Background: Incidence rates of renal replacement therapy (RRT) for end-stage renal disease vary considerably worldwide. This study examines the independent association between the general population, health care system and renal service characteristics and RRT incidence rates.
Methods: RRT incidence data (2003-2005) were obtained from renal registries; general population age and health and macroeconomic indices were collected from secondary sources. Renal service organization and resource data were obtained through interviews and questionnaires. Linear regression models were built to establish the factors independently associated with RRT incidence, stratified by the Human Development Index where required. False discovery rate (FDR) correction was adjusted for multiple testing.

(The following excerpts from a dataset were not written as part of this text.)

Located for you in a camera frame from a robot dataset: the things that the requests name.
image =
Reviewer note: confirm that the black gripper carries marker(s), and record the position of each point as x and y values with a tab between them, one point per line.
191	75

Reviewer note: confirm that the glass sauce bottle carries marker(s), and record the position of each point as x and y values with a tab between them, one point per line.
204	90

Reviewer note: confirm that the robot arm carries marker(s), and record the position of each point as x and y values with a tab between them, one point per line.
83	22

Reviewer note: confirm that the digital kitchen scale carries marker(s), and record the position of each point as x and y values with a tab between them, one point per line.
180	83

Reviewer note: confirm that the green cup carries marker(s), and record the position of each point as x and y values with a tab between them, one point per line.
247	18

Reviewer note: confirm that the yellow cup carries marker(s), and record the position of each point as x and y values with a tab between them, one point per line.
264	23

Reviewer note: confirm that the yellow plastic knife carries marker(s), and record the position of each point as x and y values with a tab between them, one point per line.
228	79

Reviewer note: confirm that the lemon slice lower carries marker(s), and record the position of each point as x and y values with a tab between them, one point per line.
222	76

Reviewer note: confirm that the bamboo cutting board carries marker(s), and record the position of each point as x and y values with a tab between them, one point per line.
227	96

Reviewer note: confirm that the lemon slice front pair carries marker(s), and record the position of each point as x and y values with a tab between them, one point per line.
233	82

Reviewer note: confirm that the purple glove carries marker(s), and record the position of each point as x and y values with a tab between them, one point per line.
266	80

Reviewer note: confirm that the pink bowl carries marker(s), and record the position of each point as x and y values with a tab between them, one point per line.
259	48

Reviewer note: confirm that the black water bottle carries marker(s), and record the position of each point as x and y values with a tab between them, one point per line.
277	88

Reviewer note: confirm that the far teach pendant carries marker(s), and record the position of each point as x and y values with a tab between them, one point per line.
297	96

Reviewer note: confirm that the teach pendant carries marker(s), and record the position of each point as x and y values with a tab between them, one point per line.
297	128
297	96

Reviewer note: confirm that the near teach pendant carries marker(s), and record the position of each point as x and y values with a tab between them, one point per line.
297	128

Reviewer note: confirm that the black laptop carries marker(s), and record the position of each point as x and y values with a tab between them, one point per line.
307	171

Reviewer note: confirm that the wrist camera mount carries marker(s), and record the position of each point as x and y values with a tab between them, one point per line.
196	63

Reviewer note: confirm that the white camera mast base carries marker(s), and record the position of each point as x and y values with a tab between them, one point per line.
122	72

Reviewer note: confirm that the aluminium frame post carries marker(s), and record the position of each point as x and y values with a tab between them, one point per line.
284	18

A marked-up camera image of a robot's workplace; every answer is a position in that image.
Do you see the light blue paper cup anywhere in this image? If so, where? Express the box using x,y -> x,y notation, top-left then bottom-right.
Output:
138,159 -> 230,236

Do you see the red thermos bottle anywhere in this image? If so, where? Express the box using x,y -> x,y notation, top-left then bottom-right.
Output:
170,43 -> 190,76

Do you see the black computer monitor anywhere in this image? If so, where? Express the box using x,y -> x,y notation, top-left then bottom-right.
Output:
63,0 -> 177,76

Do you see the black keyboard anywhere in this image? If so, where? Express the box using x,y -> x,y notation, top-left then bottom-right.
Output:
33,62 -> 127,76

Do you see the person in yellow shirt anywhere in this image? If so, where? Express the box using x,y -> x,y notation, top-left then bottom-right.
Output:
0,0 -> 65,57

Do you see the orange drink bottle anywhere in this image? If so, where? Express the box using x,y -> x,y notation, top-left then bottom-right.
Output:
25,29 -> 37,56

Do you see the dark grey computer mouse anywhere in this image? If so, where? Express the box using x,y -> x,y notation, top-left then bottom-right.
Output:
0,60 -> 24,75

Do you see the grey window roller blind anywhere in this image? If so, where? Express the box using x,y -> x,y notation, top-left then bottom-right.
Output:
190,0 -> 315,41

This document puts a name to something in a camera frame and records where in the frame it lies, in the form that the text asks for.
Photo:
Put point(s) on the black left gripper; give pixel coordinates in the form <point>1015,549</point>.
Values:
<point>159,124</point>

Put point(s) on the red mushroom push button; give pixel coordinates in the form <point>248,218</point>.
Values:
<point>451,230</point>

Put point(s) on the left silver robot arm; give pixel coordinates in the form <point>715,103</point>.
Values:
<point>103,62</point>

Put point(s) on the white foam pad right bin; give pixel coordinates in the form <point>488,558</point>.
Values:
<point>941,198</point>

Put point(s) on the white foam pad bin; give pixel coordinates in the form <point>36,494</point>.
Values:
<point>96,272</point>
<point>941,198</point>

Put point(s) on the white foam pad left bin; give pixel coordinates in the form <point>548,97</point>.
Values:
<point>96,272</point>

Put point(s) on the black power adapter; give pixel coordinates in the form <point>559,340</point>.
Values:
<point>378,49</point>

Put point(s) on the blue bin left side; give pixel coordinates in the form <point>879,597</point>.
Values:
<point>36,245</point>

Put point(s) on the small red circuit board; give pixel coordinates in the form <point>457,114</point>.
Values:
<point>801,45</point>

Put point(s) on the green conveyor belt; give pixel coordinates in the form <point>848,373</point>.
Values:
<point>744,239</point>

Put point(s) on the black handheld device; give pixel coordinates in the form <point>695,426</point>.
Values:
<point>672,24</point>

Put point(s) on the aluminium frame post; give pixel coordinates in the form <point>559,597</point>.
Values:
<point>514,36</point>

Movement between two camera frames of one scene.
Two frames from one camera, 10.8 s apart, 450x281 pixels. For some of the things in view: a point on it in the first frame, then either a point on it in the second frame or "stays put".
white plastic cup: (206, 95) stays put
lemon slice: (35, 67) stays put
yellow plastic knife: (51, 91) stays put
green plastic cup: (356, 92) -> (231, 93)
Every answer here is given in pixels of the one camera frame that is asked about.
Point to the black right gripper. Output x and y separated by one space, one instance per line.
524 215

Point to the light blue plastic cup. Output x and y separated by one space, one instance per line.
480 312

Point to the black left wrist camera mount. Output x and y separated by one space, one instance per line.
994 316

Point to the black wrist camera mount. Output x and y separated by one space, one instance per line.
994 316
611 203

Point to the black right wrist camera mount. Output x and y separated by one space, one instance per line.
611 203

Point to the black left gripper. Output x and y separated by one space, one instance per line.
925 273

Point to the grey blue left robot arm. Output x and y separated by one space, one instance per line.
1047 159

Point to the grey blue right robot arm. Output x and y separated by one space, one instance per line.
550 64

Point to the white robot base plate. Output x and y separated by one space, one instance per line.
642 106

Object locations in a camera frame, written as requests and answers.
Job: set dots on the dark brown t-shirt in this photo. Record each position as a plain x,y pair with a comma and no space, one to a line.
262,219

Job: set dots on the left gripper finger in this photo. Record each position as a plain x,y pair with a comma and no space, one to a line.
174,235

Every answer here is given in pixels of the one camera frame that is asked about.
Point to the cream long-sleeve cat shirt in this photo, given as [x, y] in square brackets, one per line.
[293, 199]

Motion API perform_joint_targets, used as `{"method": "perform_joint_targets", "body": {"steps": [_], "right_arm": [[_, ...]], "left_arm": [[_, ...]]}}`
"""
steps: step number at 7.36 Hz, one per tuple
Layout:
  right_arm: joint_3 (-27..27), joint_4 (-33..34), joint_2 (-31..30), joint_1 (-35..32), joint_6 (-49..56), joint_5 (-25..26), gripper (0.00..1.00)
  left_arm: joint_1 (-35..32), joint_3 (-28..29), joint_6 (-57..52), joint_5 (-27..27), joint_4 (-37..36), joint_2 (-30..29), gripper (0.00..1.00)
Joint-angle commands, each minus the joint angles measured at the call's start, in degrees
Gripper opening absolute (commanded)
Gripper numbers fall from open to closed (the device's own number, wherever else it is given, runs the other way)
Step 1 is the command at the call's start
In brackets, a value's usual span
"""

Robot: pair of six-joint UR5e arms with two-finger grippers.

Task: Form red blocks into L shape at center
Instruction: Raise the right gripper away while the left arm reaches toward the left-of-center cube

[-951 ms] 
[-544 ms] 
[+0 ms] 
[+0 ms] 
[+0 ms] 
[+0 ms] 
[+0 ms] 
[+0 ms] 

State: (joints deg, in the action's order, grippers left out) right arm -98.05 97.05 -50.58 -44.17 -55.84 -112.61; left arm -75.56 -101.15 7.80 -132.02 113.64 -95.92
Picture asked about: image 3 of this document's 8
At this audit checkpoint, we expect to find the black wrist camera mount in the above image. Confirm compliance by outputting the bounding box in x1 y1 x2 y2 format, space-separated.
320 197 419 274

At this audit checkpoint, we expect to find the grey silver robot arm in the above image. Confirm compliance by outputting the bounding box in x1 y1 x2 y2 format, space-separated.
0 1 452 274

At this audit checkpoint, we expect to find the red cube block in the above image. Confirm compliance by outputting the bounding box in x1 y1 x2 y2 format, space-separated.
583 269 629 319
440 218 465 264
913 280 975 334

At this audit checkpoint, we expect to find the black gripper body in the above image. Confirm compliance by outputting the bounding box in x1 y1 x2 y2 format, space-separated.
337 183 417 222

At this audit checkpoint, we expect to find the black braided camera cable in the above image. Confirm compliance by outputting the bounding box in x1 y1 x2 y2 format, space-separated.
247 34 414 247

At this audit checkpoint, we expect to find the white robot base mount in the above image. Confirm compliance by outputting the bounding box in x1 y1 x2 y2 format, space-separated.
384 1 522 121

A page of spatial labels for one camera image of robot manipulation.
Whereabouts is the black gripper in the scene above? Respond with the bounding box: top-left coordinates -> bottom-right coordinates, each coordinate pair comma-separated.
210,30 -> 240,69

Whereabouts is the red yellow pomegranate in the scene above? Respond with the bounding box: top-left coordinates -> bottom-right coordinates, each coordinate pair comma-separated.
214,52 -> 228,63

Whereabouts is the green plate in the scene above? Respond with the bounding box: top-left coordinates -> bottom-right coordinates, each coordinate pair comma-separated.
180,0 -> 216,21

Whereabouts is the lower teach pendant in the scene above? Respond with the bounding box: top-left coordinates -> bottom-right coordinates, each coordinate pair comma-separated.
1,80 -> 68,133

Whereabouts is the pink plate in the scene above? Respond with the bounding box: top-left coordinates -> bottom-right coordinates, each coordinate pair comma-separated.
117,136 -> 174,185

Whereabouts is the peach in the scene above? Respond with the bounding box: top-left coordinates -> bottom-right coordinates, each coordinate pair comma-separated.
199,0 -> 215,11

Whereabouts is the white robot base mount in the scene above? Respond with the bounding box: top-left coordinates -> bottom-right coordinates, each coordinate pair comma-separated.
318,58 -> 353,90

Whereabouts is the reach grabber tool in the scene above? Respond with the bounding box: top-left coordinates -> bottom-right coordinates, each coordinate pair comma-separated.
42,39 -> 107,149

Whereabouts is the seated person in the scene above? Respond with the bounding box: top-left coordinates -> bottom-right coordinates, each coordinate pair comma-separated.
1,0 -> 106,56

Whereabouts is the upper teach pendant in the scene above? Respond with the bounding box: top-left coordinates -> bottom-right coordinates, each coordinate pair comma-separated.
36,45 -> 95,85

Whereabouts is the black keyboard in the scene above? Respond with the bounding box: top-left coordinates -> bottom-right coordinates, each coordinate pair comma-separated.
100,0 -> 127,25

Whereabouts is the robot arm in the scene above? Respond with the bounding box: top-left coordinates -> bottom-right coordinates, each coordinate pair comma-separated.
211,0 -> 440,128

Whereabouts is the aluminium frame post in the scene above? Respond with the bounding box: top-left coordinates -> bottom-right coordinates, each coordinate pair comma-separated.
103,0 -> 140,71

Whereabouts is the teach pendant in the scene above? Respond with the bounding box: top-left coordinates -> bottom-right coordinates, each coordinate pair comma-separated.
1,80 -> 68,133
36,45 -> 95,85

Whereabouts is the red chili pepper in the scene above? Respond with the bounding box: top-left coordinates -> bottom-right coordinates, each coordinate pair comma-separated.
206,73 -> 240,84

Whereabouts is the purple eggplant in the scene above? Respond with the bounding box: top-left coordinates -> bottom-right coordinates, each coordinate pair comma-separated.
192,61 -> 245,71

Results: Across the 46 countries (population 1.25 billion), RRT incidence rates ranged from 12 to 455 (median 130) per million population. Gross domestic product (GDP) per capita [incidence rate ratio (IRR): 1.02 per $1000 increase, P(FDR) = 0.047], percentage of GDP spent on health care (IRR: 1.11 per % increase, P(FDR) = 0.006) and dialysis facility reimbursement rate relative to GDP (IRR: 0.76 per GDP per capita-sized increase in reimbursement rate, P(FDR) = 0.007) were independently associated with RRT incidence. In more developed countries, the private for-profit share of haemodialysis facilities was also associated with higher incidence (IRR: 1.009 per % increase, P(FDR) = 0.003).
Conclusions: Macroeconomic and renal service factors are more often associated with RRT incidence rates than measured demographic or general population health status factors.